Actually, this process led to the modern understanding of telnoye as small patties: balls of minced fish fried in a pan. However, even at the beginning of 20th century the recipe was more elaborate: it was always a mix of minced fish and chunks of fish. This is the version contained in Pelageya Alexandrova-Ignatyeva’s classic cookbook “Practical Fundamentals of Culinary Art.” Half a century later, crescent-shaped minced fish patties would be on the menu in Soviet canteens and restaurants — also called telnoye.
So, a delicious, centuries-old recipe has come down to this day. It has changed, of course, as tastes moved away from heavy food and as it was adapted to modern conditions and mass-consumerism. So much for “outdated Russian cuisine!”
We often make telnoye from pike-perch. It’s best to run the fillet through a meat grinder using a plate with small holes not once but twice. This gives the same result as the “pounding fish in a mortar” that we read about in ancient sources.
Here is a modern take on telnoye: minced fish cutlets with fish filling. Who says it’s old fashioned?
Pike-perch Telnoye
Ingredients
- 1.2 kilos (2.6 lb) pike-perch fillet (without skin)

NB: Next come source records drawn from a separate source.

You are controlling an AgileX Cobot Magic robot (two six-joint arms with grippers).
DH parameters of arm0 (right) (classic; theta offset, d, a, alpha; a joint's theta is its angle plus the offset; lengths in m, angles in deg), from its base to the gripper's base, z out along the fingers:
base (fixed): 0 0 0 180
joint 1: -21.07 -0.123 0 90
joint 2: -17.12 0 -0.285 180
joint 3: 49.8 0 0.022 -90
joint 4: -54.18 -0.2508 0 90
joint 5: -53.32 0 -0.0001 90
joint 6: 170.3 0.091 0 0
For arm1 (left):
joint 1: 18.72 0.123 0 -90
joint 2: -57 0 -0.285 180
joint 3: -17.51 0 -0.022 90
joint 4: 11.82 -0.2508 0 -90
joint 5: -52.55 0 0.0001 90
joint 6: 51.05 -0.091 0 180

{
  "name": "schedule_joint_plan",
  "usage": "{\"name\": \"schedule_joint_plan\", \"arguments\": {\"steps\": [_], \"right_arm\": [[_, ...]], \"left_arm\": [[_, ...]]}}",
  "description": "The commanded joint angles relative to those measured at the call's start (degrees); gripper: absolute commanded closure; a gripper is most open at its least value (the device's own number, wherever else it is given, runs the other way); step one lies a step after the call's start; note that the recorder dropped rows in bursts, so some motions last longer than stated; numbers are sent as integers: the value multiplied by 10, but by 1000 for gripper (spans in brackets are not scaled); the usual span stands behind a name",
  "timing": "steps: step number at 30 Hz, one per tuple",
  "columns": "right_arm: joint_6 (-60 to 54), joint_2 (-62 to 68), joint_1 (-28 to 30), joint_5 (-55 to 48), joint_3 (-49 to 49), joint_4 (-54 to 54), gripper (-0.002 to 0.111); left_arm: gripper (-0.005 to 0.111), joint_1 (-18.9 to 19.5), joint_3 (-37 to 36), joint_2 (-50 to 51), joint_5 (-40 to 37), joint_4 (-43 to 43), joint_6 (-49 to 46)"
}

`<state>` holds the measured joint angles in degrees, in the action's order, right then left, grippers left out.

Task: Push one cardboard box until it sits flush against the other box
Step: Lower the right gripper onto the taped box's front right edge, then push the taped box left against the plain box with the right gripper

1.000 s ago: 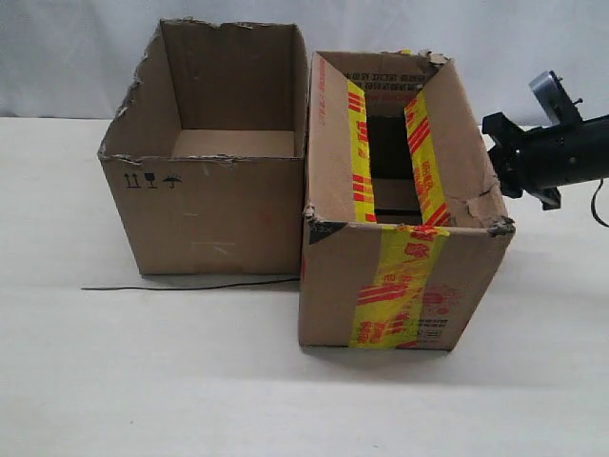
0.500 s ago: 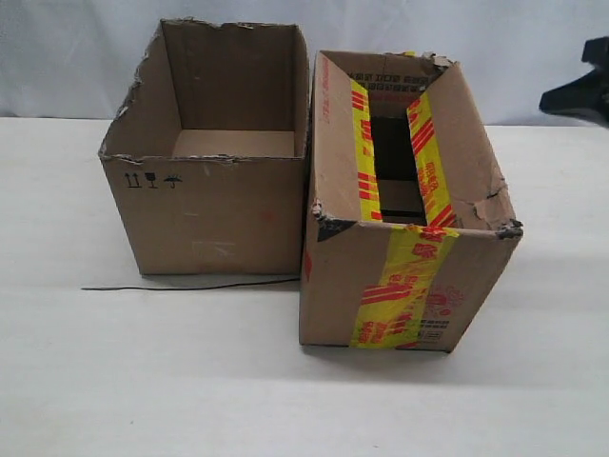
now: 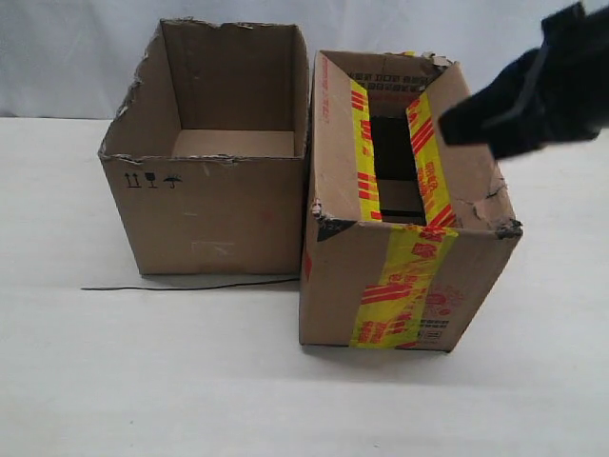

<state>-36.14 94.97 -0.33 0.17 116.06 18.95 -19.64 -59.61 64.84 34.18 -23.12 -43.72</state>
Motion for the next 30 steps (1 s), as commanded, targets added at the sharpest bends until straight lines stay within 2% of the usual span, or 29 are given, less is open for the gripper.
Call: {"name": "schedule_joint_plan", "arguments": {"steps": [1, 4, 7, 12, 19, 24, 30], "right_arm": [[108, -47, -114, 7, -66, 142, 108], [185, -54, -179, 38, -137, 242, 108], [292, -47, -221, 116, -206, 378, 108], [504, -10, -254, 142, -219, 570, 108], [628, 57, -254, 160, -208, 675, 108], [746, 117, -253, 160, -163, 785, 108], [757, 159, -253, 159, -128, 815, 108]], "left_arm": [[107, -5, -1, -1, 7, 4, 2], [107, -5, -1, -1, 7, 4, 2], [107, -5, -1, -1, 7, 4, 2], [107, -5, -1, -1, 7, 4, 2], [107, -5, -1, -1, 7, 4, 2], [107, -5, -1, -1, 7, 4, 2], [107, -5, -1, -1, 7, 4, 2]]}}
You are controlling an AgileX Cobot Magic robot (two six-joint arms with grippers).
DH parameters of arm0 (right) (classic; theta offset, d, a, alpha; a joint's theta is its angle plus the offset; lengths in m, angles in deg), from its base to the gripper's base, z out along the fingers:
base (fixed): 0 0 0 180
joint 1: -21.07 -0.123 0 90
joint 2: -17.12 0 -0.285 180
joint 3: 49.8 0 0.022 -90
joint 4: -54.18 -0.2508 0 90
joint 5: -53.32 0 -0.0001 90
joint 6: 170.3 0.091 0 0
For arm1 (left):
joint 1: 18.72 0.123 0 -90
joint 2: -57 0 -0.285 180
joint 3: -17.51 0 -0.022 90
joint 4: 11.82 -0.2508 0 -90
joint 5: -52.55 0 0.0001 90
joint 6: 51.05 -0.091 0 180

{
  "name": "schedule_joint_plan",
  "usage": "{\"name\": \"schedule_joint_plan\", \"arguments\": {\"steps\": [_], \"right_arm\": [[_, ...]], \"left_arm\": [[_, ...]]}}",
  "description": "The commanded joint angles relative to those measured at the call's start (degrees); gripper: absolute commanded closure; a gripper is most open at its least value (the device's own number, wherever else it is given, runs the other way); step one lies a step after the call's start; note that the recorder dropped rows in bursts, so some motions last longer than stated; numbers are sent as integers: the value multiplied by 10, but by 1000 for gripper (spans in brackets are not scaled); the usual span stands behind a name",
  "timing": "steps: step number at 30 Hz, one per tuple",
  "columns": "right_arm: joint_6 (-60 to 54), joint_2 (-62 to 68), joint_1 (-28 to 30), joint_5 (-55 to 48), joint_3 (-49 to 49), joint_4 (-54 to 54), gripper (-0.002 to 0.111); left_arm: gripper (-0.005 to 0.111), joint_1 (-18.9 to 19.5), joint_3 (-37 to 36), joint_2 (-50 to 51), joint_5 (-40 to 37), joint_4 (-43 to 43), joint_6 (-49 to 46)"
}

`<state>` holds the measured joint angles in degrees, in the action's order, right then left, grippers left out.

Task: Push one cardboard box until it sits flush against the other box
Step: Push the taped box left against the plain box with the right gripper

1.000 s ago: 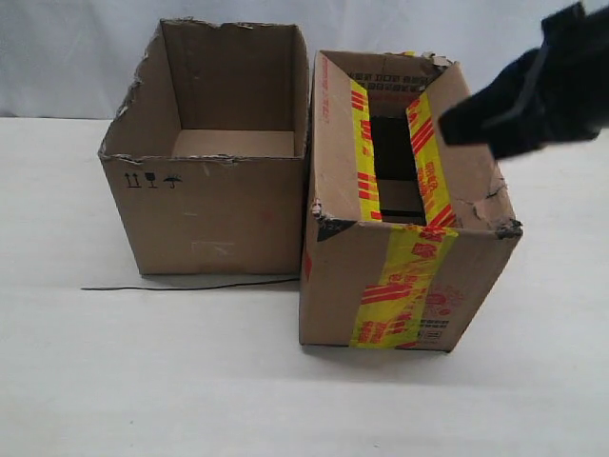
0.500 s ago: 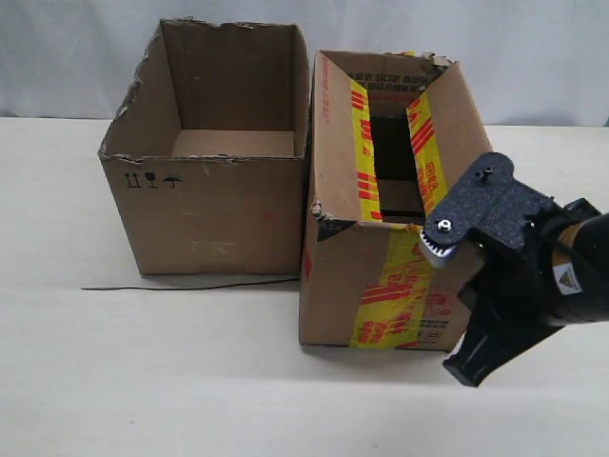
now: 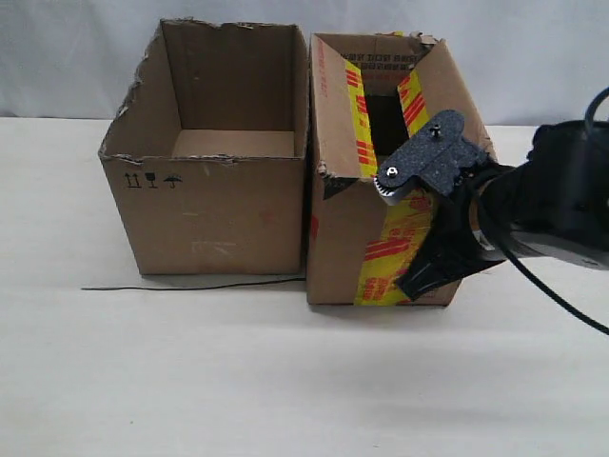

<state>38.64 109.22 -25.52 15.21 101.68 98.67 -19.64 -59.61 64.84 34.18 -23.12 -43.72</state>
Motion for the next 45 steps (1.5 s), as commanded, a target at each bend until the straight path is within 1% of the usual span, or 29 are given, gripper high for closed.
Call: {"name": "schedule_joint_plan", "arguments": {"steps": [1, 4, 6, 8, 17, 22, 26, 31, 34, 45], "right_arm": [[9, 24, -2, 8, 22, 18, 108], [18, 36, -1, 8, 33, 44, 108], [62, 40, -1, 4, 33, 87, 108], [77, 40, -1, 4, 33, 105, 108], [80, 34, -2, 6, 33, 99, 108], [99, -12, 5, 13, 33, 96, 108], [57, -2, 13, 34, 32, 41, 108], [58, 37, 13, 50, 32, 48, 108], [121, 40, 13, 63, 32, 116, 108], [127, 40, 13, 76, 33, 116, 108]], "left_arm": [[107, -5, -1, -1, 7, 4, 2], [107, -5, -1, -1, 7, 4, 2], [107, -5, -1, -1, 7, 4, 2], [107, -5, -1, -1, 7, 4, 2], [107, -5, -1, -1, 7, 4, 2], [107, -5, -1, -1, 7, 4, 2], [107, -5, -1, -1, 7, 4, 2], [107, -5, -1, -1, 7, 4, 2], [107, -5, -1, -1, 7, 4, 2], [107, -5, -1, -1, 7, 4, 2]]}}
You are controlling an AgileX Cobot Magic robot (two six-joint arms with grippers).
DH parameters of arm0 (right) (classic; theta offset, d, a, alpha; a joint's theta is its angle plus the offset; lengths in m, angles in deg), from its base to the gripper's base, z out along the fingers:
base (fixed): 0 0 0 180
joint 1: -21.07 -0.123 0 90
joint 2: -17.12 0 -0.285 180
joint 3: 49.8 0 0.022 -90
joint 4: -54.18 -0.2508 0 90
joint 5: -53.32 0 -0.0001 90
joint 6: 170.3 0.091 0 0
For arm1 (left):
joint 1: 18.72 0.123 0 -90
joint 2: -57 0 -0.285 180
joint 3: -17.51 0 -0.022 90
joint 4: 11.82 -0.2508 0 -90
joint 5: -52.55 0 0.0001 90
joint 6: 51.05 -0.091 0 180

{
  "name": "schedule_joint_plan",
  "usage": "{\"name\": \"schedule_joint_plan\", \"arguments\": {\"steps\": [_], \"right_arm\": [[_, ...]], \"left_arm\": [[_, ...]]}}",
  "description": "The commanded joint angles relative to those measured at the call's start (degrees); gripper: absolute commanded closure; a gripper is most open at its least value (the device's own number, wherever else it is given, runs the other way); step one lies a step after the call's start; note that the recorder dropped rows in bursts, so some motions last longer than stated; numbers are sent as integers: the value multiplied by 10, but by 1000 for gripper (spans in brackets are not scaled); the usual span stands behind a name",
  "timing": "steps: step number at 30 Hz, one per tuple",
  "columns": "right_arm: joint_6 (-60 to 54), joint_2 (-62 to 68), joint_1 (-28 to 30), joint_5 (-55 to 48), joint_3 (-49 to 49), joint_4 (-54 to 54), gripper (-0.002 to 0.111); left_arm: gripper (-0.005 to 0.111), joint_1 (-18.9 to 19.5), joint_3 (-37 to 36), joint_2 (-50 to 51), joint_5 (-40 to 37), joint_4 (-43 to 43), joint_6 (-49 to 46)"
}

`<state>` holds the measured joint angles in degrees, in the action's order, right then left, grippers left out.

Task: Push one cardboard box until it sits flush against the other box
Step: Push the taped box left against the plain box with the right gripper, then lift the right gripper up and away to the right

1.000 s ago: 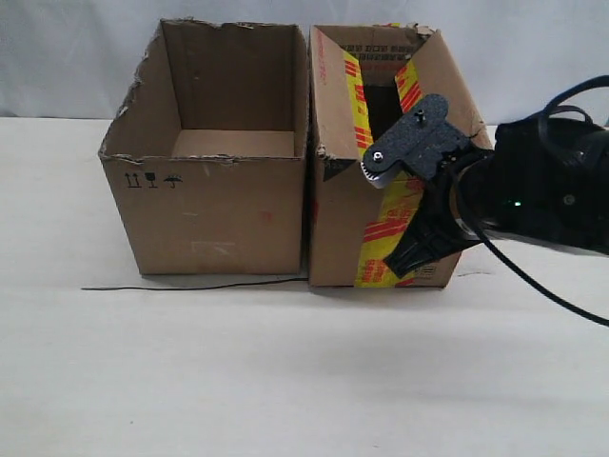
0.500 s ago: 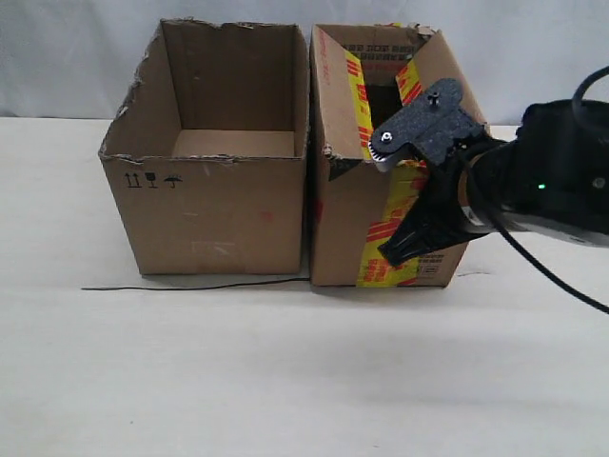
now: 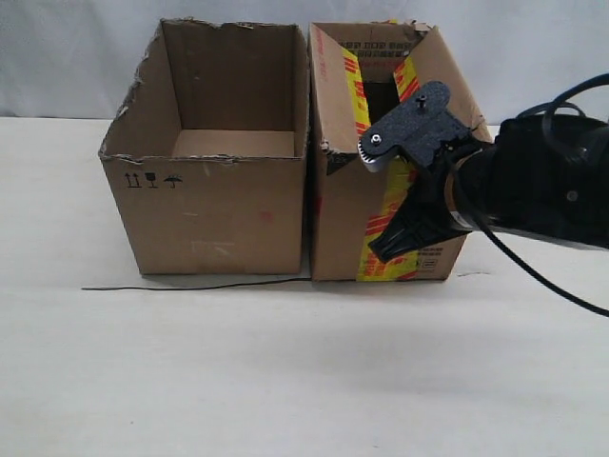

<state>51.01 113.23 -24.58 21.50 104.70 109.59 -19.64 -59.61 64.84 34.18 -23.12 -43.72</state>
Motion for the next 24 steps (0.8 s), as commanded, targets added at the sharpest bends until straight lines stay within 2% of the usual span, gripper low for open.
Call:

- 200 g (7 oz. or ¾ c + 2 Tbsp) butter at room temperature
- 100 g (3.5 oz or ½ c) clarified butter
- 200 ml (7.25 oz or generous ½ c) light cream (10% fat)
- 150 g (5.3 oz or 1 ½ c) stale white bread
- 1 medium onion
- salt, black pepper to taste
- 2 eggs, breadcrumbs
Instructions
- Grind about 3/4 of the fish through a meat grinder.
- Soak the white bread in cream and then squeeze out the excess liquid.
- Put the fish through the meat grinder again along with the moist, softened bread.
- Add butter, salt and pepper to the mince. Mix thoroughly.
- Dice the remaining 1/4 of the fillet into small pieces.
- Mince the onion and lightly sauté in clarified butter. When it is soft and cooled, add to the minced fish mixture and combine well. Salt and pepper to taste.
- Form the minced fish mixture into patties. Flatten each patty with a knife, put a spoonful of diced fish in the middle. Pull the edges of the patty into the middle over the diced fish and seal. Form the patties into crescents. Tip: This is easier if you work on a table dampened with cold water.
- First place the patties in a bowl with the beaten eggs and then in the breadcrumbs.
- Sauté the patties in hot clarified butter in a pan with a thick bottom.
Serve with green peas, fried potatoes or other side dishes along with sauces: white sauce, tomato sauce or crayfish sauce.